Donald Trump has launched a public attack on the leadership of the US military, accusing them of waging wars to boost the profits of arms companies. The US president said “the top people in the Pentagon… want to do nothing but fight wars so that all of those wonderful companies that make the bombs and make the planes and make everything else stay happy”.

4

£3.5bn furlough claims ‘fraudulent or paid in error’

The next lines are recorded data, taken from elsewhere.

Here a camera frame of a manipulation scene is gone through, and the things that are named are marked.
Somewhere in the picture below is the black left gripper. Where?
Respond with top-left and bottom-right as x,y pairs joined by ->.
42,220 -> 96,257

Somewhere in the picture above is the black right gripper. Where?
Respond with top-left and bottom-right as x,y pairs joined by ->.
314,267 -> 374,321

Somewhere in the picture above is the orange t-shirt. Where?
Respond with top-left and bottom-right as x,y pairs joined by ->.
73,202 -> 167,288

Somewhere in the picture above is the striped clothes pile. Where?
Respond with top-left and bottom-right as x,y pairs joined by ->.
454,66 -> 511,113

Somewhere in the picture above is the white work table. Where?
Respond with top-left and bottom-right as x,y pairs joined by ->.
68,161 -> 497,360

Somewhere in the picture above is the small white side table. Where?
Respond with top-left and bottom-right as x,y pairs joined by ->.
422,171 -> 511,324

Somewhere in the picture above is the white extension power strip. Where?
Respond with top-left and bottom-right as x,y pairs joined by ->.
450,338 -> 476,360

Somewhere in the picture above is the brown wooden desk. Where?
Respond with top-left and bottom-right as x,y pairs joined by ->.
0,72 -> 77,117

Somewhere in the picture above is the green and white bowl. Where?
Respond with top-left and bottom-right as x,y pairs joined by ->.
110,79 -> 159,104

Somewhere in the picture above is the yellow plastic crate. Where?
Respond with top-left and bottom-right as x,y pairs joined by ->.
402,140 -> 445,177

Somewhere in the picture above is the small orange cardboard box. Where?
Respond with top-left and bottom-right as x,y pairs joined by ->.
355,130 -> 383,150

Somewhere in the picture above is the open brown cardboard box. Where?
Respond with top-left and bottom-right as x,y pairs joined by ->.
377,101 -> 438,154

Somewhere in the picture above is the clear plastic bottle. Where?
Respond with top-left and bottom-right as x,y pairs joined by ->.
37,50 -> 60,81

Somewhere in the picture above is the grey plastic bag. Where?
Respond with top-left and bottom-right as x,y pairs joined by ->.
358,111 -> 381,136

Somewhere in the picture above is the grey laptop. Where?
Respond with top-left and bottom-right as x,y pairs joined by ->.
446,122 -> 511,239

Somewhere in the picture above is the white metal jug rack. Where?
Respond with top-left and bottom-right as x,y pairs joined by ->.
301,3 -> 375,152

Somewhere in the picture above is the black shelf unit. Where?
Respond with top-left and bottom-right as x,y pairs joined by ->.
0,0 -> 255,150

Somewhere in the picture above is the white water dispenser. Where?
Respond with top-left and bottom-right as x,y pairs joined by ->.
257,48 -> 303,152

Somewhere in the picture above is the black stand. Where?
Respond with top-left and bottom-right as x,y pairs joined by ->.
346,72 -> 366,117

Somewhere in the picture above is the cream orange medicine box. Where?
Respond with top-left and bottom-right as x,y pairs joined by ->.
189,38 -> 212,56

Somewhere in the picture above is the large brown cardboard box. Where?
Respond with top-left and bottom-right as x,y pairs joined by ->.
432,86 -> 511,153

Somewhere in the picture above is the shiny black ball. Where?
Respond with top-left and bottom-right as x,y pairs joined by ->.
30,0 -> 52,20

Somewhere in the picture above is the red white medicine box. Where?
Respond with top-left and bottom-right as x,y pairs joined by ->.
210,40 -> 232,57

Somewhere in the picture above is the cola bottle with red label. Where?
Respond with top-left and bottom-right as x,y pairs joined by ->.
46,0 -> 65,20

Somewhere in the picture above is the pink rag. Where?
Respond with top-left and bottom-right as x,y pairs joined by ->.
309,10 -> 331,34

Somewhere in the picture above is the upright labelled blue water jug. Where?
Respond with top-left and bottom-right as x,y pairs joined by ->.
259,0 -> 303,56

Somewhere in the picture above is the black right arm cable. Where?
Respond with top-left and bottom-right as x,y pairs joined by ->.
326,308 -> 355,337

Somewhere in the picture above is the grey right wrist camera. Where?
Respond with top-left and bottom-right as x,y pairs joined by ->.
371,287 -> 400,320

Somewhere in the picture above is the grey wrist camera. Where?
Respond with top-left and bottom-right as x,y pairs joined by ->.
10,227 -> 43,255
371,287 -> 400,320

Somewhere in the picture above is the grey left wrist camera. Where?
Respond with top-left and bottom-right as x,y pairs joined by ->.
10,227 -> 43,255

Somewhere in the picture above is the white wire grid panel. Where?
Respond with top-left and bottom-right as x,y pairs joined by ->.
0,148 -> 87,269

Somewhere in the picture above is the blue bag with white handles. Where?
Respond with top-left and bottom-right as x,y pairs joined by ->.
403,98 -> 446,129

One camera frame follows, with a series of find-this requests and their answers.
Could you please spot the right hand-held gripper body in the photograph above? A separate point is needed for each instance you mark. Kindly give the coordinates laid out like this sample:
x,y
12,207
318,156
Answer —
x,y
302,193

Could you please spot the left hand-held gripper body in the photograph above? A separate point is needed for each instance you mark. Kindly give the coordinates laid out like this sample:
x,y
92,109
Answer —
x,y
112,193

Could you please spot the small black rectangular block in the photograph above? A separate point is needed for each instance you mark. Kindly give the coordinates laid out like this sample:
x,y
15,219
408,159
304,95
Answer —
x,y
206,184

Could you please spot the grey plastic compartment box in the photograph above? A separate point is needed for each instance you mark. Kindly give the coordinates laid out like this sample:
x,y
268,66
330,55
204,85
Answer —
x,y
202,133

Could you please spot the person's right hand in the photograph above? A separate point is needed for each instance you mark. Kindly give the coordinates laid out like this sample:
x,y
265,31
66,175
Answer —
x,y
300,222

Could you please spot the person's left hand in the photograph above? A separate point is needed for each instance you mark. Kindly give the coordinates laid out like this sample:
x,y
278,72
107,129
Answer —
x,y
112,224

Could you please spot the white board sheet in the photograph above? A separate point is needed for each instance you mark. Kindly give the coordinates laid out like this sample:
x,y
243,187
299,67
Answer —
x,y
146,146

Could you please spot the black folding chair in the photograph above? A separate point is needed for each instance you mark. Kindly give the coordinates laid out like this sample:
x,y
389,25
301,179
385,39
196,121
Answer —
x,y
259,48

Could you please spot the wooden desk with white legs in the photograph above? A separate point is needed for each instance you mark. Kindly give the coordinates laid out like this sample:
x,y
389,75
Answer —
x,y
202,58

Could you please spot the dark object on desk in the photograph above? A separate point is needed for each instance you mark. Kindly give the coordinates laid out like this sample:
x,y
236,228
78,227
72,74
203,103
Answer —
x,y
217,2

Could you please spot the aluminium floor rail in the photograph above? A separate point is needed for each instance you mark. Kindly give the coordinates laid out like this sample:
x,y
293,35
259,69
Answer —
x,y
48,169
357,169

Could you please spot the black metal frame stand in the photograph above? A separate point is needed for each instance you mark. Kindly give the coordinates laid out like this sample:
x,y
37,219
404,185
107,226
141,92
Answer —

Up to £3.5bn of payments made under the Coronavirus Job Retention Scheme may have been claimed fraudulently or paid out in error, HMRC has said. The tax collector told MPs on the Public Accounts Committee that it estimates between 5% and 10% of furlough cash has been incorrectly awarded. “We will expect employers to check their claims and repay any excess amount,” said HMRC.

5

Prince Harry and Meghan pay off Frogmore debt

The Duke and Duchess of Sussex have announced that they have paid back the money they owed the taxpayer for the £2.4m refurbishment of Frogmore Cottage. The couple have been supported by the Prince Charles since leaving royal duties. However, a source told The Times that they were no longer receiving money from the Prince of Wales after last week signing a multimillion-dollar deal with Netflix.

6

Robots to be used in care homes to reduce loneliness

Robots that can hold simple conversations and memorise people’s interests are to be used in UK care homes, after bosses claimed they enhanced mental health and reduced loneliness. The wheeled droids gesture with robotic arms and are designed to be “culturally competent”. Vic Rayner, executive director of the National Care Forum, said the robots “should not be seen as part of a frightening futuristic vision”.

7

Government buckles under pressure on badger cull

The government’s badger cull is being expanded to 11 new areas, including parts of Oxfordshire, Lincolnshire, Leicestershire and Derbyshire. Campaigners claim the expansion, which will see more than 60,000 badgers killed, was launched amid pressure from dairy farmers and is a betrayal of trust. The Badger Trust said “the government is embarking on… ecological vandalism on an unprecedented scale”.

8

Diplomatic tensions rise as journalists dismissed from China

A pair of Australian journalists have been flown home from China amid a major diplomatic stand-off between the two countries. Bill Birtles and Michael Smith left China after reportedly being questioned by China’s Ministry of State Security. Both were told they were persons of interest in an investigation into Chinese-born Australian news anchor Cheng Lei, who was detained in China in August.

9

Beijing claims Indian troops crossed Himalayan border

China also claims that Indian soldiers have crossed their Himalayan border and opened fire, forcing Beijing to take “corresponding countermeasures”. Tensions between the nuclear-armed neighbours have risen since a clash in the Ladakh region in which 20 Indian troops were killed on 15 June. China’s Defence Ministry has accused India of “severe military provocation”, saying soldiers crossed the Line of Actual Control.

10

England stars sent home from Iceland after breaking Covid-19 rules

Two England footballers have been sent home after smuggling an Icelandic beauty queen and her cousin into the team hotel in Reykjavik on Sunday night. Officials said Manchester United forward Mason Greenwood and Manchester City attacker Phil Foden had breached coronavirus protocols introduced to allow international football to take place. Both were also fined £1,360 by Reykjavik police.